• [Task directions]:
Make an exact copy of all the entries below, with the pictures left out.

Collected data
+--

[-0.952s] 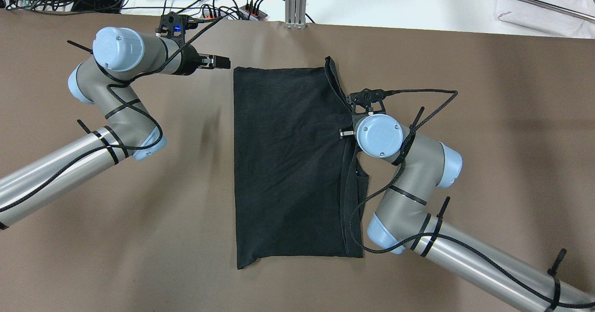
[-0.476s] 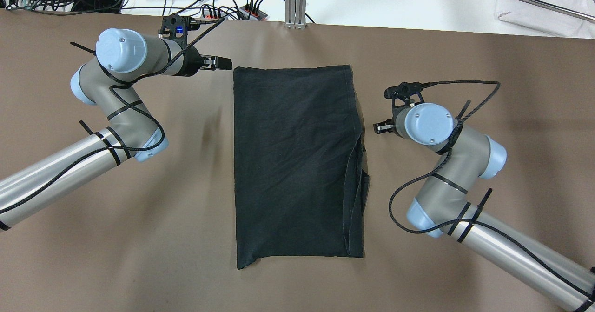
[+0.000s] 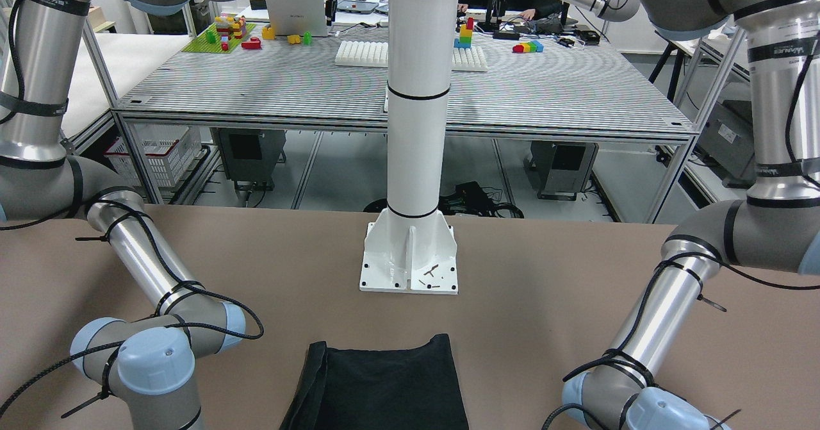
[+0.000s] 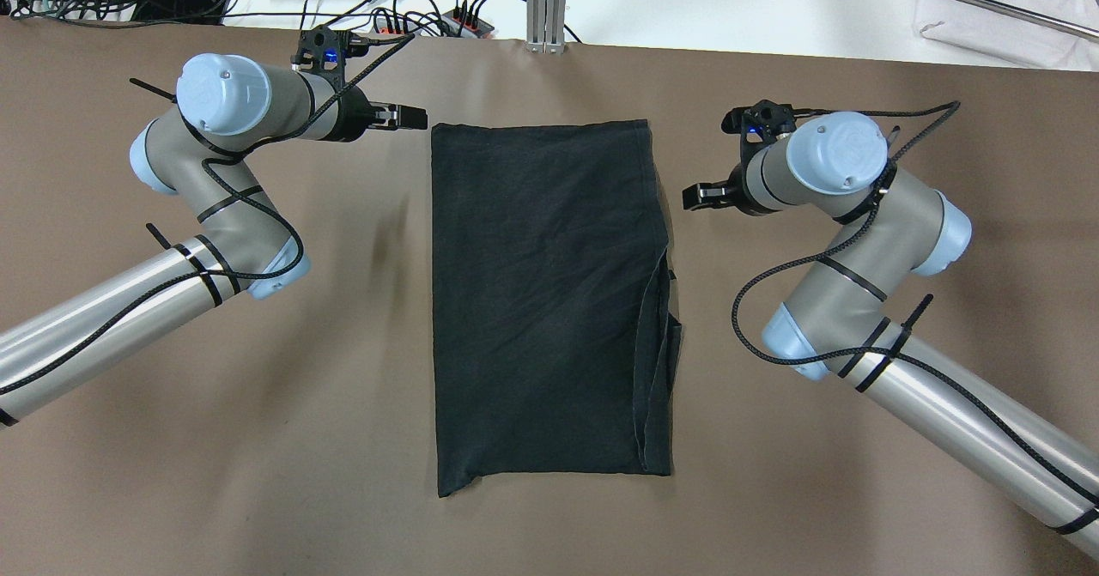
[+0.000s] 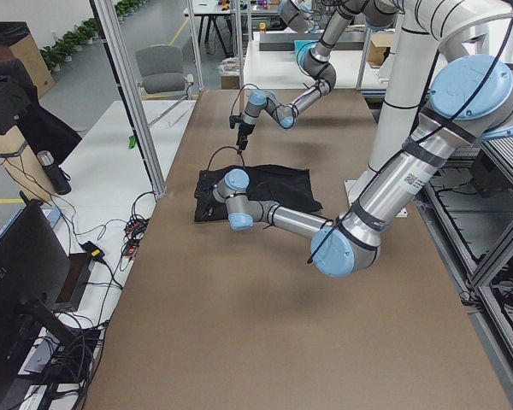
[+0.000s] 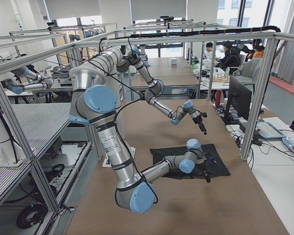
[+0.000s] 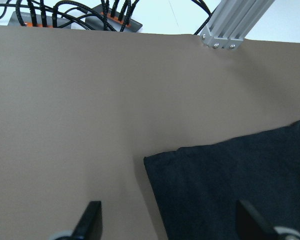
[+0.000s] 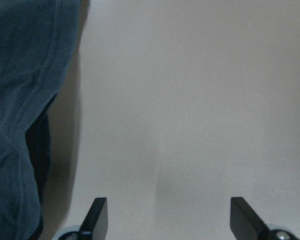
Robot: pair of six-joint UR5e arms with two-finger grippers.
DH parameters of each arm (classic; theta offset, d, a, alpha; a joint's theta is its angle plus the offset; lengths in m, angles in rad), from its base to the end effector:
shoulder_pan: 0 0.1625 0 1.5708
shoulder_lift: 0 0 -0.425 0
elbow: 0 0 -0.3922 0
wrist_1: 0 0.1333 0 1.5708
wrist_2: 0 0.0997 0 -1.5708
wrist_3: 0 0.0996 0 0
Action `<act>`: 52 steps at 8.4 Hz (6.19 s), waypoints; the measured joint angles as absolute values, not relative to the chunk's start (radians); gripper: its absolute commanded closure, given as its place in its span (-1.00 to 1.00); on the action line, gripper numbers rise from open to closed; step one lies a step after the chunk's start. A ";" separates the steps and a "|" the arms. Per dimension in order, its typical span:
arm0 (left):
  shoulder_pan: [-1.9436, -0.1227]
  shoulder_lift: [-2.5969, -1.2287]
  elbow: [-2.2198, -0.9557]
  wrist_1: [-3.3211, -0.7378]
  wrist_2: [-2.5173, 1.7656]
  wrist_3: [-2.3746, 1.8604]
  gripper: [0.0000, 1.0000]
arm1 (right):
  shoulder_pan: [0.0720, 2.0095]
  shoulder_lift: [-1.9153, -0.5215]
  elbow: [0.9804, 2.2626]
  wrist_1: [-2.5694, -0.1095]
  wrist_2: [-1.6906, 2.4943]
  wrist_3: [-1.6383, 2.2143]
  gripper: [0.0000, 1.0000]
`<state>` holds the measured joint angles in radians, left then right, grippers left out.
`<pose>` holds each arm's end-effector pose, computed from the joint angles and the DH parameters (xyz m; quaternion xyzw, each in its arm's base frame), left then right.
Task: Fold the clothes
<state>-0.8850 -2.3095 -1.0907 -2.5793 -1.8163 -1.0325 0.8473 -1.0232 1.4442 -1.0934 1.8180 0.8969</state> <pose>0.4142 -0.6784 0.3102 0.3090 0.5094 -0.0666 0.8004 -0.3929 -0.6094 0.3472 0.2166 -0.3887 0.0241 0.8952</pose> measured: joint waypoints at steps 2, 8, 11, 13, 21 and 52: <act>-0.886 -2.307 -1.091 -2.582 -1.816 -1.033 -0.89 | 0.845 -0.952 1.444 -1.072 1.836 1.045 -0.87; -0.891 -2.303 -1.088 -2.581 -1.817 -1.022 -0.88 | 0.767 -0.888 1.230 -0.676 1.842 1.194 -0.87; -0.898 -2.305 -1.087 -2.579 -1.816 -1.018 -0.89 | 0.759 -0.860 1.166 -0.648 1.840 1.194 -0.87; -0.902 -2.307 -1.087 -2.579 -1.817 -1.017 -0.89 | 0.757 -0.858 1.133 -0.640 1.839 1.192 -0.87; -0.897 -2.314 -1.087 -2.579 -1.816 -1.015 -0.89 | 0.760 -0.865 1.179 -0.709 1.839 1.307 -0.87; -0.899 -2.284 -1.085 -2.588 -1.785 -1.015 -0.89 | 0.396 -1.323 1.753 -0.839 1.749 1.676 -0.88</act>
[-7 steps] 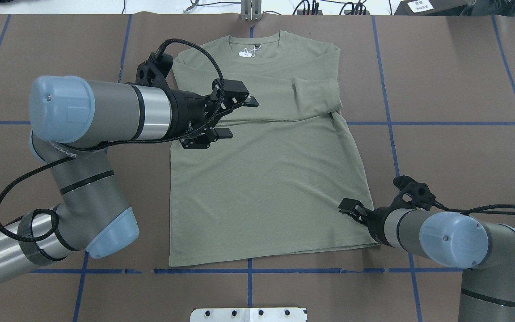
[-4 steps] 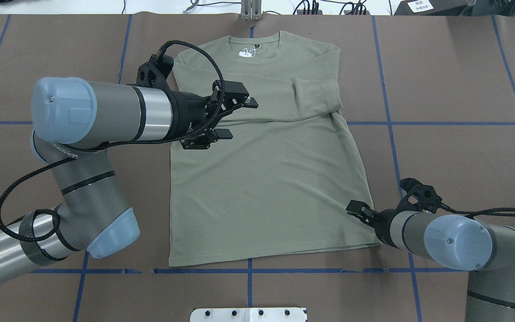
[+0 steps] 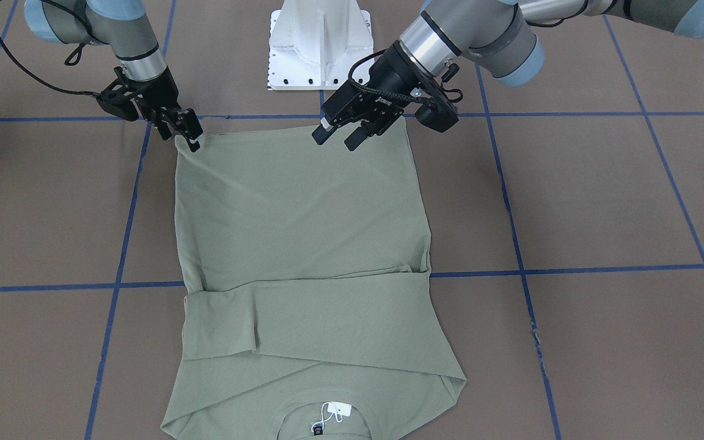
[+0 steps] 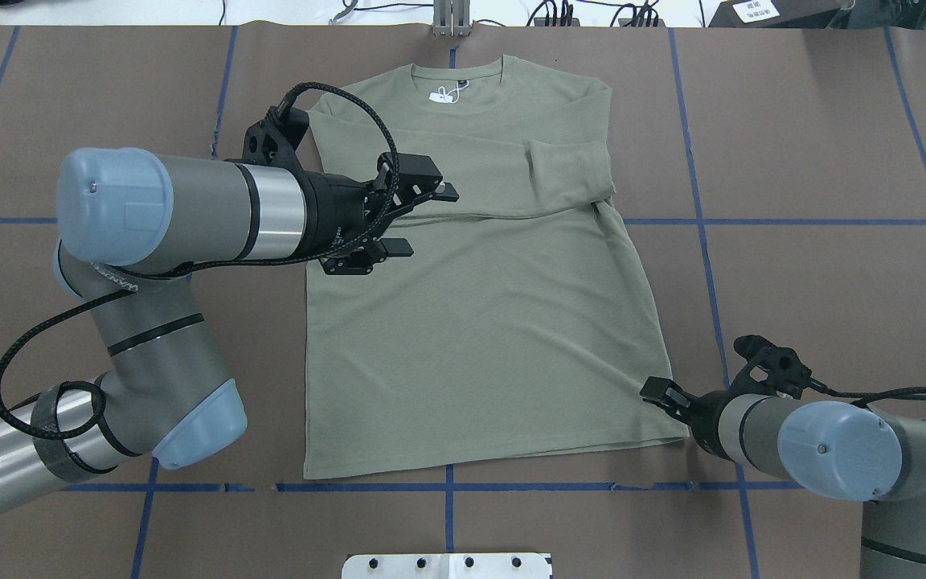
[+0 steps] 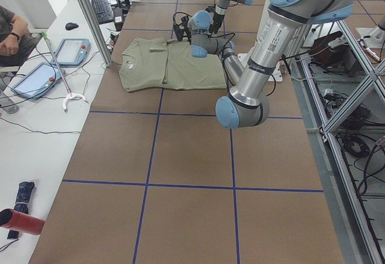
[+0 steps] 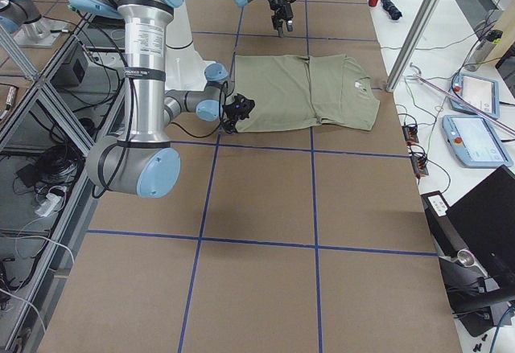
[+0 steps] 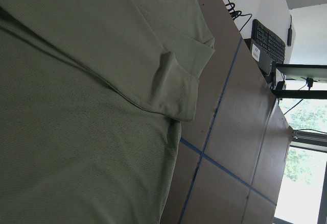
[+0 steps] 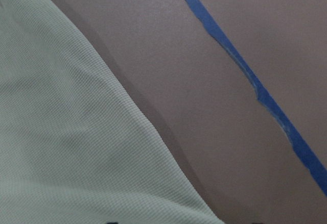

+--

• [Reply to the exercise]:
[-0.952s] 
[-0.476s] 
[+0.000s] 
[+0.000s] 
[+0.000s] 
[+0.000s] 
[+0.000s] 
[+0.000s] 
Robot: pair of six-joint UR5e arms with two-finger grippers.
DH parameters of each arm (classic; theta offset, d, a, alpha; a joint's theta is its angle plus the offset; lengths in m, angles in rad), from its base to the end effector:
shoulder_pan: 0 0.1625 0 1.5708
shoulder_lift: 0 0 -0.425 0
elbow: 0 0 -0.3922 0
wrist_1: 0 0.1333 0 1.5708
wrist_2: 0 0.0997 0 -1.5708
wrist_3: 0 0.0996 0 0
Action `<act>`: 52 steps at 8.4 Hz (6.19 s), waypoints; the measured joint angles as absolute values, not relative to the chunk's start (radians); gripper: its absolute commanded closure, given as its place in its span (-1.00 to 1.00); on the action line, gripper numbers rise from open to closed; step one lies a step after the chunk's start. A ";" separates the steps and a "|" the arms. Per dimension in order, its typical span:
arm0 (left):
  shoulder_pan: [-1.9436, -0.1227]
  shoulder_lift: [-2.5969, -1.2287]
  elbow: [-2.2198, -0.9557]
  wrist_1: [-3.3211, -0.7378]
  wrist_2: [-2.5173, 1.7656]
  wrist_3: [-2.3746, 1.8604]
  gripper: [0.0000, 1.0000]
arm1 (right):
  shoulder_pan: [0.0720, 2.0095]
  shoulder_lift: [-1.9153, -0.5215]
  elbow: [0.9804, 2.2626]
  wrist_1: [-2.5694, -0.1095]
  wrist_2: [-1.6906, 2.4943]
  wrist_3: [-1.6383, 2.2143]
  gripper: [0.0000, 1.0000]
`<state>` holds the measured joint angles in radians, left then right, grippers left out.
`<pose>` holds each arm's end-effector pose, computed from the joint angles and the DH parameters (xyz m; quaternion xyzw, each in its arm's base frame), left then right.
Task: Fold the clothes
<state>-0.8850 -2.3095 -1.0907 -2.5793 -1.8163 -1.0325 0.8473 -1.0232 1.4442 -1.0934 1.8180 0.8969</state> <pose>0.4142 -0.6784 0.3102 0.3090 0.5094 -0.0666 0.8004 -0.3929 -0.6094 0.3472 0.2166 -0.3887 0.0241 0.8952</pose> measured: joint waypoints at steps 2, 8, 11, 13, 21 and 52: <act>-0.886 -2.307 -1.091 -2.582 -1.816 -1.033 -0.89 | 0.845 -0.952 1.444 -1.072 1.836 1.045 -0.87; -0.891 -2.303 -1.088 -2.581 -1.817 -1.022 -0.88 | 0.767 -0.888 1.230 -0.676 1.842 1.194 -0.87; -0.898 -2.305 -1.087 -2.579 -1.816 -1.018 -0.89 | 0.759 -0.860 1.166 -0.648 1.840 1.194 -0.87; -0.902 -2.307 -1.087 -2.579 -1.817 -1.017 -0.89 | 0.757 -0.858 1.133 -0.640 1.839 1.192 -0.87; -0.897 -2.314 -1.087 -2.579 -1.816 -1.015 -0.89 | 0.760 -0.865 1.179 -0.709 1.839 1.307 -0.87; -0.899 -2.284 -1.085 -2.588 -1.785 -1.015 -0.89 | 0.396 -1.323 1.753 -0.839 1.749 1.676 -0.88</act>
[-7 steps] 
[-4 steps] 
[+0 steps] 
[+0 steps] 
[+0 steps] 
[+0 steps] 
[+0 steps] 
[+0 steps] 

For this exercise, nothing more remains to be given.